NEW DELHI: Tribal students have appealed to the government to ensure “quality education” and proper facilities, including schools and hostels, for those belonging to scheduled tribes and said that reservation in government institutions and jobs alone is not the solution to their problems. They also urged the central government to formulate policies on the “basis of ground realities” for the welfare of tribal children.
Tribal students from across India participated in a convention organised by the Adivasi Adhikar Manch and the Centre for Adivasi Research and Development here on Saturday to highlight their issues. “Please tell the government that we are not getting a quality education. There are no schools in some tribal areas. Even if there are, there are no teachers. At some places, tribal students have to travel miles to reach school. “We need more hostels and good facilities. The government talks about reservation (in jobs), but what will we do if we do not get a proper education?” asked Sunil Tirki from Jharkhand.
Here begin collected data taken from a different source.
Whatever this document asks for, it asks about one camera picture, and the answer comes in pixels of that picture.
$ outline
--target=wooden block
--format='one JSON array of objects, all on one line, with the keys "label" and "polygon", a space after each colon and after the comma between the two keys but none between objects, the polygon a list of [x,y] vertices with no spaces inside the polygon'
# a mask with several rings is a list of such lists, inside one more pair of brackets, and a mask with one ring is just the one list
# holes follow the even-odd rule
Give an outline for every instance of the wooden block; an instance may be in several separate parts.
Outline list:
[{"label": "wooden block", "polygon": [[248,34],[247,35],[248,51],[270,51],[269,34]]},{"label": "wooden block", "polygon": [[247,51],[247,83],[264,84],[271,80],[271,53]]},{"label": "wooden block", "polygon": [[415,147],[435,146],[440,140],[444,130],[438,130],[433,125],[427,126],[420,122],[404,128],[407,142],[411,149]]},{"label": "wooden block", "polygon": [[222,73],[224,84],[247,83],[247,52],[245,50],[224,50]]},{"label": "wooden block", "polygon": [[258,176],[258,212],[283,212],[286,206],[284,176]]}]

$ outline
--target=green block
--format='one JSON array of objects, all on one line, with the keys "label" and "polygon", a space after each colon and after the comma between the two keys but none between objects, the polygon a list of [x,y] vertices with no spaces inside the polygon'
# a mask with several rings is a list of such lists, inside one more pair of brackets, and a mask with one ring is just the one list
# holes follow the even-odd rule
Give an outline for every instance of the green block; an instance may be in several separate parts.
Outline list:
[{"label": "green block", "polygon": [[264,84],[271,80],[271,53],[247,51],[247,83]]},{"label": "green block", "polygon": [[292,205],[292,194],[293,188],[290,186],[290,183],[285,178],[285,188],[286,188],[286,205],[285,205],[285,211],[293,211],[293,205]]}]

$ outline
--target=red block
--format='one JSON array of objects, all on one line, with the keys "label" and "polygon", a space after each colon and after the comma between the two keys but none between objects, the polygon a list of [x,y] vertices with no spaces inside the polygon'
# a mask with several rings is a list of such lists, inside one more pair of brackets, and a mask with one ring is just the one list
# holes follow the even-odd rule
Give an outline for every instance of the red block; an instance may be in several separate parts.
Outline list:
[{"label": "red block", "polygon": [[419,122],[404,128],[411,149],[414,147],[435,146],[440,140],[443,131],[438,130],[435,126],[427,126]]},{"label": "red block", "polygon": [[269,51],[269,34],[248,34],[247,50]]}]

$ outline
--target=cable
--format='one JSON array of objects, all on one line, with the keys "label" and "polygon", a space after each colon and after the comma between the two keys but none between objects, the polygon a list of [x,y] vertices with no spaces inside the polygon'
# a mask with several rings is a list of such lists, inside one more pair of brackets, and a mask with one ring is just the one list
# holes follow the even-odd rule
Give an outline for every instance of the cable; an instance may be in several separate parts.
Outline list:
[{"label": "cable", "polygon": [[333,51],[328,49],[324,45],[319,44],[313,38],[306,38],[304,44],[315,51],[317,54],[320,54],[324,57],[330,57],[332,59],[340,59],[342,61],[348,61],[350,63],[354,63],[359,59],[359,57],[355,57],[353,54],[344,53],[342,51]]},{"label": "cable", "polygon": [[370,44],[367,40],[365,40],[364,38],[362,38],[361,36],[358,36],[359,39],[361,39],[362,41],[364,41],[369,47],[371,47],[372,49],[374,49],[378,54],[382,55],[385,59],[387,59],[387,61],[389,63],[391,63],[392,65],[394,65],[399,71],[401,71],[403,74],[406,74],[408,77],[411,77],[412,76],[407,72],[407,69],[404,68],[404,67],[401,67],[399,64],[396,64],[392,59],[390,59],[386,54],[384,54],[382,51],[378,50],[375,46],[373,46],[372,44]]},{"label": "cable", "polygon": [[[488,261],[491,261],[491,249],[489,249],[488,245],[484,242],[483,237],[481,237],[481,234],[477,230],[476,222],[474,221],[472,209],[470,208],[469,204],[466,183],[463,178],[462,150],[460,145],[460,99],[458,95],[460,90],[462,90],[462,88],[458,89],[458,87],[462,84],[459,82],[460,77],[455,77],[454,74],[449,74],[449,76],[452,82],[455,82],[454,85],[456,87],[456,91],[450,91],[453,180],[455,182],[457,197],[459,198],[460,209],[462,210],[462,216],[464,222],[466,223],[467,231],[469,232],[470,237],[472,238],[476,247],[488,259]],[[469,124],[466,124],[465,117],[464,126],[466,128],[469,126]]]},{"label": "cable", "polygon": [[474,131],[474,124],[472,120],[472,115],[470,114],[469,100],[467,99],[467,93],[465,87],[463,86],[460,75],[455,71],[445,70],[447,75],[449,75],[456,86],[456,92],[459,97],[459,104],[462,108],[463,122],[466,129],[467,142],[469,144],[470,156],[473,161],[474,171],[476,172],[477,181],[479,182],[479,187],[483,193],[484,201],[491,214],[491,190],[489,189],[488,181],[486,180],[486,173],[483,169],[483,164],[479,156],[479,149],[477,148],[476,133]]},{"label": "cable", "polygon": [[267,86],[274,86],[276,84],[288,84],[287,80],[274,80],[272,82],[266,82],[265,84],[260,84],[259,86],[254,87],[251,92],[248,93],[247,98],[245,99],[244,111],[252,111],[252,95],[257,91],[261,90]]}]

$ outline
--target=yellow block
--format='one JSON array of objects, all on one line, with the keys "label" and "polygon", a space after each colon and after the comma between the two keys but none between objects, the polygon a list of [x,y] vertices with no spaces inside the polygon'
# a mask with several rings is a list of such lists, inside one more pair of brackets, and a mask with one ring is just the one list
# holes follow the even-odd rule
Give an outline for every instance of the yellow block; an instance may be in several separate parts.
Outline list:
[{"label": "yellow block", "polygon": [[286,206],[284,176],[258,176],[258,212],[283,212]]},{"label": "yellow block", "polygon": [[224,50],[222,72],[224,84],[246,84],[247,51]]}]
Tribal students, who had come from faraway villages of Jharkhand, West Bengal, Chhattisgarh, Rajasthan, Karnataka, Tripura, and other states, also complained about poor hostel facilities at residential government schools. They said that hostels do not have proper drinking water and toilet facilities. At some places, there are no ceiling fans. So, the students sleep in the open during summers.
“Sometimes, we have to fetch water from nearby wells. Very often students fall sick and return home, as there are no proper medical facilities available for us,” Lata Soren, a tribal student from Chattisgarh, said. The organisers claimed that because of the “flawed” policy framework of the government which is detached from the ground reality, “Adivasi children cannot sustain their education”.
“The Centre is cutting down on the number of schools based on the number of students attending the classes. Now, in tribal areas, this is proving to be disastrous. Because of the geographical locations of these areas, one cannot hope that Adivasi children will sustain their education without a decentralized approach. “That’s why compared to other children, the dropout rate among tribal students is higher. If the government wants to bridge this gap, then it needs a different policy framework,” Brinda Karat, CPI(M) leader and member of the Adivasi Adhikar Rashtriya Manch, says. The students’ parents, who also attended the convention, said that there are many villages which do not have schools.
“I want my two children to study, but there are no schools. If they want to go to school, they need to travel miles through forests. It is unsafe. Why cannot schools be built near our villages?” asks 25-year-old Phula Bai, who belongs to the Bhil tribe of Rajasthan. According to a recent survey conducted by the Adivasi Adhikar Manch and the Centre for Adivasi Research and Development, some tribal areas have recorded an increase in the dropout rate among girl students, as not many parents feel safe to send their daughters to the schools far-off.
“My school is very far from my village. It takes more than two hours to reach there. I am able to continue with my studies because my brother accompanies me. But there are many in my class who have stopped coming to school as they are scared to travel alone and they do not have money to pay for the transport. There is no hostel for girls,” said Varsha Sihem, a class 8 tribal student from Madhya Pradesh. The tribal students also demanded that the government “stop its policy of shutting down and merging schools based on the number of students attending them”.